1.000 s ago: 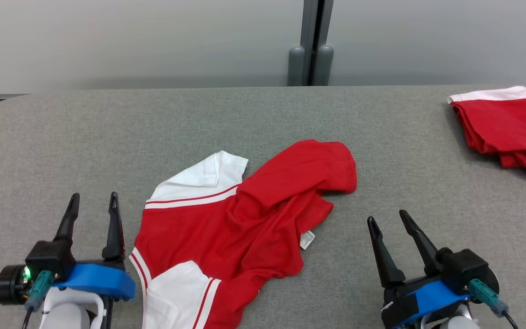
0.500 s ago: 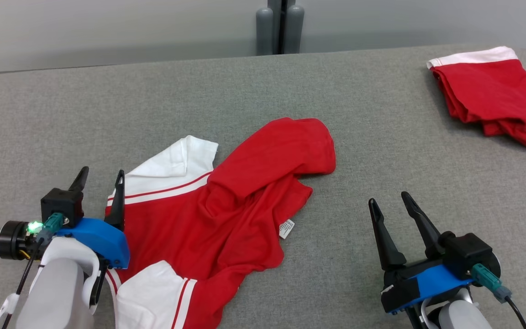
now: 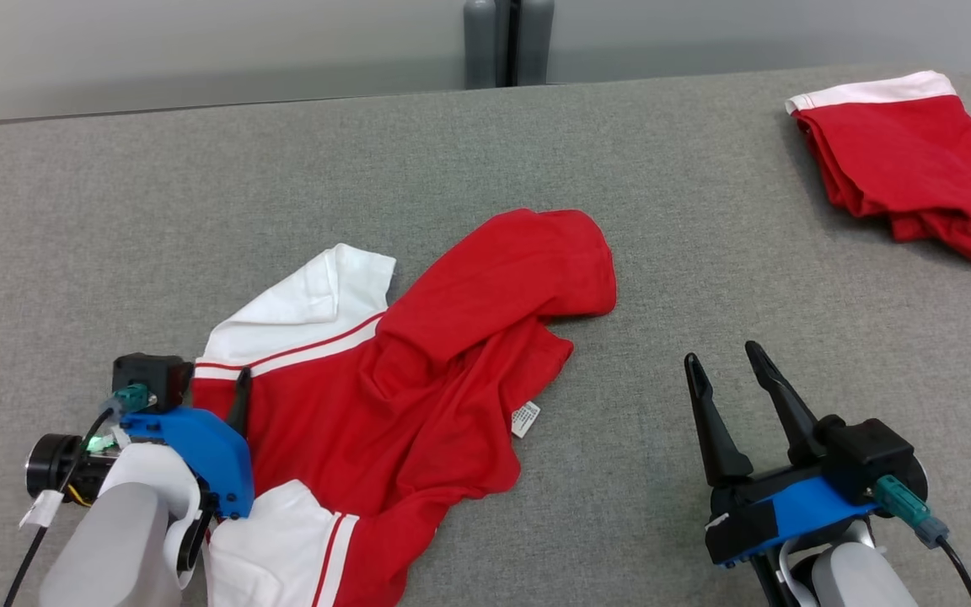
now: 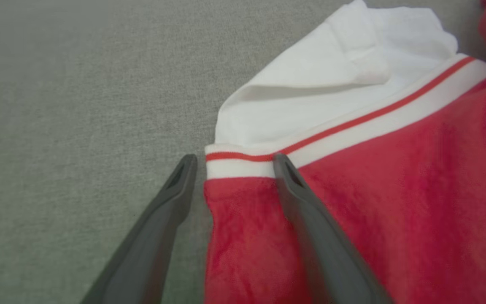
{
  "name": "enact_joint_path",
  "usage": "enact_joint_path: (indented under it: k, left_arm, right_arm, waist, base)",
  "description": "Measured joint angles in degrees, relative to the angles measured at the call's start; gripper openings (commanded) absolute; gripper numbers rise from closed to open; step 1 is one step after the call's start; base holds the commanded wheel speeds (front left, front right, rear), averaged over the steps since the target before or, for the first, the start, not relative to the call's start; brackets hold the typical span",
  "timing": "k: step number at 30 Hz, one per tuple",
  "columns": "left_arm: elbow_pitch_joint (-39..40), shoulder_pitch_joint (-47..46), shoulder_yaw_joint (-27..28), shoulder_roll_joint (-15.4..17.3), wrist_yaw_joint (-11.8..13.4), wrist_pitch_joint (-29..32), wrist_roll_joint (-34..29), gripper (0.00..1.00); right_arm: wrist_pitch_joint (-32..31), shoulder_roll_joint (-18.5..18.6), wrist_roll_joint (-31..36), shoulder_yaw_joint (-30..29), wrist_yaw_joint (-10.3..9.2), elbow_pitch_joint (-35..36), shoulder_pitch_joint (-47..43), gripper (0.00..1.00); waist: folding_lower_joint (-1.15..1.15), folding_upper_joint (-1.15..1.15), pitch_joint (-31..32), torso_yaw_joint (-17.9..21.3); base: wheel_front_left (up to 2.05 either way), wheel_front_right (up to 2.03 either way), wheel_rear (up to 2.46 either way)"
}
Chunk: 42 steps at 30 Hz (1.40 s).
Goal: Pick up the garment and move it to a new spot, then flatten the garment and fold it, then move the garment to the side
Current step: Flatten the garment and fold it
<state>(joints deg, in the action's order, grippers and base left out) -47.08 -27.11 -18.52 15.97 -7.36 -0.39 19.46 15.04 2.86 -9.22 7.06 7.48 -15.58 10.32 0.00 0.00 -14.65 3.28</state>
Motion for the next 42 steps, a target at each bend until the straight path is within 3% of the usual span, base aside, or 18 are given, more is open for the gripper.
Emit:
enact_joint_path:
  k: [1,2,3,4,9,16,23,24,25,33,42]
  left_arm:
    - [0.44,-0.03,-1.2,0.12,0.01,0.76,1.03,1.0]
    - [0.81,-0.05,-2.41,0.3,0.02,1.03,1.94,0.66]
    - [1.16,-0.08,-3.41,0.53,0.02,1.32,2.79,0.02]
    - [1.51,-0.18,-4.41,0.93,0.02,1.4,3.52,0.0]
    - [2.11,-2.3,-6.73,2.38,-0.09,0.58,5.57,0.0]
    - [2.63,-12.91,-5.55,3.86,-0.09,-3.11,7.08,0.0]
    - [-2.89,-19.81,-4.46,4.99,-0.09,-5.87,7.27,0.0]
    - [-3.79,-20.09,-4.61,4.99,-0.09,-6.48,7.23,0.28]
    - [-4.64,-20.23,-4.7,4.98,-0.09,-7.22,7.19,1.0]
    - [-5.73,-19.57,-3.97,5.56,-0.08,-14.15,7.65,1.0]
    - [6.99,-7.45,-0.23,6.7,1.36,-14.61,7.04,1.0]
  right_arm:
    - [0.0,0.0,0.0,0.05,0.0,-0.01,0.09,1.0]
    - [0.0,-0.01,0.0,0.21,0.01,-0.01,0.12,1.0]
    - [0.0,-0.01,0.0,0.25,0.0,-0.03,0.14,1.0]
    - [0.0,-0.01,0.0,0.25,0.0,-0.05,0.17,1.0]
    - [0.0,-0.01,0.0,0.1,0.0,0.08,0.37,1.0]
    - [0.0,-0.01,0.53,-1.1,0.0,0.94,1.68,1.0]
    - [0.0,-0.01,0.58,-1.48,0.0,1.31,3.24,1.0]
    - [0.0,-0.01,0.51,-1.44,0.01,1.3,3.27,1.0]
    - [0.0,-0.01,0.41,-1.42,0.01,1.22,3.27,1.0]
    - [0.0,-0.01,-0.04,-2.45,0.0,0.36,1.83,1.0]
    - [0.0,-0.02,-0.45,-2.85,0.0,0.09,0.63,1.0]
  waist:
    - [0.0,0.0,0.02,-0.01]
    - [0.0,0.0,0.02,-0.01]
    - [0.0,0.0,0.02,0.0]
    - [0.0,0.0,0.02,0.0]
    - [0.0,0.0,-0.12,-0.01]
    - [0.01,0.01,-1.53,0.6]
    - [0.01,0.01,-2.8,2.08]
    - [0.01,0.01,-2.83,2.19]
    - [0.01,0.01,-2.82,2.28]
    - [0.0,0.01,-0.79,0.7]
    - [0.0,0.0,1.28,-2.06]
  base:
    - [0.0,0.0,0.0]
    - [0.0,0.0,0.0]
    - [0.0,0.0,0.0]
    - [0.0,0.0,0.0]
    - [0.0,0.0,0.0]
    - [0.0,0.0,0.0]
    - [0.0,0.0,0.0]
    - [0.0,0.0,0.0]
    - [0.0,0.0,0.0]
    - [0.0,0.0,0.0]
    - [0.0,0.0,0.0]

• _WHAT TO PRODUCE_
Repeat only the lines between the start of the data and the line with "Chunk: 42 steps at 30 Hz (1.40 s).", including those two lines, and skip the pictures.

• _TASK RESULT_
1.000 s ago: 
0.500 s ago: 
now: 
now: 
{
  "name": "enact_joint_path",
  "usage": "enact_joint_path: (indented under it: k, left_arm, right_arm, waist, base)",
  "description": "Measured joint angles in degrees, relative to the angles measured at the call's start; gripper openings (commanded) absolute; gripper numbers rise from closed to open; step 1 is one step after the call's start; base holds the commanded wheel speeds (front left, front right, rear), averaged over the steps since the target before or, for the first, the start, not relative to the call's start; brackets hold the typical span",
  "timing": "k: step number at 30 Hz, one per tuple",
  "columns": "left_arm: elbow_pitch_joint (-39..40), shoulder_pitch_joint (-47..46), shoulder_yaw_joint (-27..28), shoulder_roll_joint (-15.4..17.3), wrist_yaw_joint (-11.8..13.4), wrist_pitch_joint (-29..32), wrist_roll_joint (-34..29), gripper (0.00..1.00); right_arm: wrist_pitch_joint (-32..31), shoulder_roll_joint (-18.5..18.6), wrist_roll_joint (-31..36), shoulder_yaw_joint (-30..29), wrist_yaw_joint (-10.3..9.2), elbow_pitch_joint (-35..36), shoulder_pitch_joint (-47..43), gripper (0.00..1.00); waist: folding_lower_joint (-1.15..1.15), folding_upper_joint (-1.15..1.15), pitch_joint (-31..32), torso_yaw_joint (-17.9..21.3); base: wheel_front_left (up to 2.05 either way), wheel_front_right (up to 2.03 either way), wheel_rear (up to 2.46 either way)"
}
Chunk: 42 steps at 30 Hz (1.40 s).

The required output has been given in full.